NOUVEAU LIEU
L’Embarcadère : la nouvelle librairie indépendante de Saint-Nazaire
Retour sur la fermeture de la librairie indépendante Voix au chapitre et rencontre avec Agathe Mallaisé et Sarah Trichet-Allaire, membres de l’association à l’origine du projet de création de l’Embarcadère, qui ouvrira prochainement ses portes.
À l’origine il y a Voix au chapitre, la librairie indépendante nazairienne créée et dirigée par Gérard Lambert, l’homme aux bacchantes qui aurait inspiré la fameuse chanson de Renaud. Un personnage donc, autant dire un mythe local qui fidélise une clientèle de passionnés et en intimide une autre moins élitiste.
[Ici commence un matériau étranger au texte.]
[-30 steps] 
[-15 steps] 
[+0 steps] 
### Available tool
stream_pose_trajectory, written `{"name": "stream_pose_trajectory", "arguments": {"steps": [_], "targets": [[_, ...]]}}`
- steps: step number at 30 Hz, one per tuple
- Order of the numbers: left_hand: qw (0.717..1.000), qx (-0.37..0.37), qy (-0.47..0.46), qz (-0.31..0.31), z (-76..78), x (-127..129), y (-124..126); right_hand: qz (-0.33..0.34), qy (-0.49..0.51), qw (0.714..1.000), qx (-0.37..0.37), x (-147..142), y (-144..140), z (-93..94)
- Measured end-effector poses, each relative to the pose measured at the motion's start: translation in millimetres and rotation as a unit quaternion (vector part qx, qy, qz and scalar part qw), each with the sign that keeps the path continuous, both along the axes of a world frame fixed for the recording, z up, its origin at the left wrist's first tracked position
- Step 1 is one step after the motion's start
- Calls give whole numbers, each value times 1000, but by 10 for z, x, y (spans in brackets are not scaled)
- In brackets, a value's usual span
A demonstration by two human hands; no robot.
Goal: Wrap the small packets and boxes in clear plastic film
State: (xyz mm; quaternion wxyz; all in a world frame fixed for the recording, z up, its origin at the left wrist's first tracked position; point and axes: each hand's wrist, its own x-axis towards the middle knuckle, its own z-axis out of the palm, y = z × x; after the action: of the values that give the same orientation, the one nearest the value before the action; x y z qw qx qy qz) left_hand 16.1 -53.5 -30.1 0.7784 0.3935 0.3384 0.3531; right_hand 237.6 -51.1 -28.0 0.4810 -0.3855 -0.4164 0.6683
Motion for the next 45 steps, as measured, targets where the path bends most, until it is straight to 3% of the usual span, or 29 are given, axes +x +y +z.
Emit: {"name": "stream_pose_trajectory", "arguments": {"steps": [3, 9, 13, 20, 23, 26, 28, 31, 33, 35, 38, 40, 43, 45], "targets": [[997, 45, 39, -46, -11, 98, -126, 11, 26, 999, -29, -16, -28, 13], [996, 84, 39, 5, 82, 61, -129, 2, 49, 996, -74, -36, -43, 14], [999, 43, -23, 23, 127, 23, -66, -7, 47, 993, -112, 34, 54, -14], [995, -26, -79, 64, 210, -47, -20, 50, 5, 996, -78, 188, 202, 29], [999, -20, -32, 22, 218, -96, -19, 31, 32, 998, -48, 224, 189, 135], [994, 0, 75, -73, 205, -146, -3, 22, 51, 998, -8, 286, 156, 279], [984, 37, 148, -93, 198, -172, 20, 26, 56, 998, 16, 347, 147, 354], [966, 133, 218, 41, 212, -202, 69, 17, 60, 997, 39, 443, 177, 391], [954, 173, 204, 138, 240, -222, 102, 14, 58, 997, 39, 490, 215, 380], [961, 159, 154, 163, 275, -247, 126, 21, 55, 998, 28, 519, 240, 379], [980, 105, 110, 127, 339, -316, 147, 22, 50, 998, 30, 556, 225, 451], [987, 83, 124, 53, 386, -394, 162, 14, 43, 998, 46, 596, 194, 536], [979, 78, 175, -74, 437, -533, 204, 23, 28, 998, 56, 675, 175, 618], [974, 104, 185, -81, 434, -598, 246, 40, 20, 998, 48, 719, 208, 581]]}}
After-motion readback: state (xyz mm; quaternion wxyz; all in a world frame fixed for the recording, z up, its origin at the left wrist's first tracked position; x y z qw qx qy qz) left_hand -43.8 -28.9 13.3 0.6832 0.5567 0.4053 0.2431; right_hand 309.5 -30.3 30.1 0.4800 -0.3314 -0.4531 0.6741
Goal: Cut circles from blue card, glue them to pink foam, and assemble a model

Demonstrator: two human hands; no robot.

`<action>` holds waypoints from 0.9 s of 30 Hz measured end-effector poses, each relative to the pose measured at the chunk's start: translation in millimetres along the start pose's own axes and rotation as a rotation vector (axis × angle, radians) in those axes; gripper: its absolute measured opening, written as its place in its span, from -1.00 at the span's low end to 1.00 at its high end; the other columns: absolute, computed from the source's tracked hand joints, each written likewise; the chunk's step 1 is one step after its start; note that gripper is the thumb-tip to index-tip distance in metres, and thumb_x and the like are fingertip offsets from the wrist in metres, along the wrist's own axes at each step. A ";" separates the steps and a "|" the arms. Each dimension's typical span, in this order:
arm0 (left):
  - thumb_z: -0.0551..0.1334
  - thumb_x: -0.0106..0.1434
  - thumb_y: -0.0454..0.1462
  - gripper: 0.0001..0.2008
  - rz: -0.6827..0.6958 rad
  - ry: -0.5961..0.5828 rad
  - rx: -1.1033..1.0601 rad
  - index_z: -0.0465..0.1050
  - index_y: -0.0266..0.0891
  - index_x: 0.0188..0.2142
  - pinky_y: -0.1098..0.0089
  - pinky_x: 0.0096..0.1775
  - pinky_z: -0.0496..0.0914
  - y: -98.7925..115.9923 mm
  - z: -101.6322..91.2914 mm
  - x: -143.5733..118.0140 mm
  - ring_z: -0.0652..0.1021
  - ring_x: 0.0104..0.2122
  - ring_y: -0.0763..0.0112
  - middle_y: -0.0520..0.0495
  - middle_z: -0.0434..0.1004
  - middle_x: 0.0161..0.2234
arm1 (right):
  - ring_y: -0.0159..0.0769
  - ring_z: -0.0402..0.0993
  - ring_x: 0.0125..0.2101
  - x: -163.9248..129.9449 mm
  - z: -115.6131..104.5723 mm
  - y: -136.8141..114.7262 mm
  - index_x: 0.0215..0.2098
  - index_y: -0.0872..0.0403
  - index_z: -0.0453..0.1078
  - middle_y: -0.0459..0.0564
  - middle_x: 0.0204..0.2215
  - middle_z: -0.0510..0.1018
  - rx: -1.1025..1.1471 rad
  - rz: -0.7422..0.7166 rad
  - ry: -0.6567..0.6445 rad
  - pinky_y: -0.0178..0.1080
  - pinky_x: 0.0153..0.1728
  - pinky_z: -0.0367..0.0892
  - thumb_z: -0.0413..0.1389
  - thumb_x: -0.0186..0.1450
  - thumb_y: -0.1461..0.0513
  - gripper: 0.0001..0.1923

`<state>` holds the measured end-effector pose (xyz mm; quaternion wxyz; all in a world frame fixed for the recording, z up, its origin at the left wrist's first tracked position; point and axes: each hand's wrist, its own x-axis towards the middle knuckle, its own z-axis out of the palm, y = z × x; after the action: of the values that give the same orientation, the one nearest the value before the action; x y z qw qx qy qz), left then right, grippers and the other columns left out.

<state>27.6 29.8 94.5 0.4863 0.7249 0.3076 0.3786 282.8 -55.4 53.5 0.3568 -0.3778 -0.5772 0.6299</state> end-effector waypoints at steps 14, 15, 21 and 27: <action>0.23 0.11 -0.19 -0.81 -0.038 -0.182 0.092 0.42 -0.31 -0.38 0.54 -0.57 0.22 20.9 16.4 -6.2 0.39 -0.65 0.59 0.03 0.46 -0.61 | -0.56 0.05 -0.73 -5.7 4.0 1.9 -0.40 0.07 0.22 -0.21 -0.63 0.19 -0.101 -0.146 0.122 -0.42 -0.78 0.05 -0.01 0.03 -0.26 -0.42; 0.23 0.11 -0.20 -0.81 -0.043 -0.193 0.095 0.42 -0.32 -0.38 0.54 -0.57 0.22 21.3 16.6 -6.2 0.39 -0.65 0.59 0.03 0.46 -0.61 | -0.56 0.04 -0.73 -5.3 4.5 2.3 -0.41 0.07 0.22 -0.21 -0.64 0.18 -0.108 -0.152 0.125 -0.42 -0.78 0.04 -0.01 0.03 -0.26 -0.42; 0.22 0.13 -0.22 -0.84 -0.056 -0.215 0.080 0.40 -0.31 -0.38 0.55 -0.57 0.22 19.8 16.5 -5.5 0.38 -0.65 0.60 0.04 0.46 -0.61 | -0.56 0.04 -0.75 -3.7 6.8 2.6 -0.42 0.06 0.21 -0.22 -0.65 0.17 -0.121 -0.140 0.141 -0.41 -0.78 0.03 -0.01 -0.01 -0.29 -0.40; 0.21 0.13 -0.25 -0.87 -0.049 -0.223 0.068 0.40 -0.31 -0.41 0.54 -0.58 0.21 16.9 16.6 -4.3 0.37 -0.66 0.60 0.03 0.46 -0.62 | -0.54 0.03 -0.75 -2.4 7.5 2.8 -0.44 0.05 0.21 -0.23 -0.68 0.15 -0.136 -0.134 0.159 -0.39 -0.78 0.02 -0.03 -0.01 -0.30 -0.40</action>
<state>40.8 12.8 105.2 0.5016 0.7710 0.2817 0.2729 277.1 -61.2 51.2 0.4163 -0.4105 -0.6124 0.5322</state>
L’origine : le port d’attache
Ce n’est qu’après ses études nantaises que la nazairienne d’origine, Agathe Mallaisé, revient au bercail et fréquente la librairie les jours de marché, s’attachant au lieu et à son capitaine. Lentement, la viabilité commerciale périclite et Sarah Trichet-Allaire, collègue d’Agathe, ne croit tout d’abord pas au naufrage : « Quand il avait dit début 2012 que ça allait fermer je n’y croyais pas, il y avait déjà eu des appels au secours, il y avait eu des bons cadeaux, je me suis dit il va s’en sortir encore une fois et puis non, ça n’était plus possible, il n’y avait plus de trésorerie, il ne pouvait pas acheter de nouveautés donc ça a été la liquidation judiciaire en septembre. » La perspective d’une fermeture définitive lui parait impossible, une injustice infligée à la liberté de lire, son caractère engagé frémit « La réalité de la fermeture a été un sacré choc pour beaucoup de monde, cela faisait plus de 20 ans qu’il était sur St Nazaire. »
La perspective d’une fermeture définitive lui parait impossible, une injustice infligée à la liberté de lire, son caractère engagé frémit
Une association de soutien est alors créée et annonce sa collégialité en s’affichant au pluriel : Des voix au chapitre. Le but est clairement de « faire une association qui permettait de réfléchir à la création d’une librairie ».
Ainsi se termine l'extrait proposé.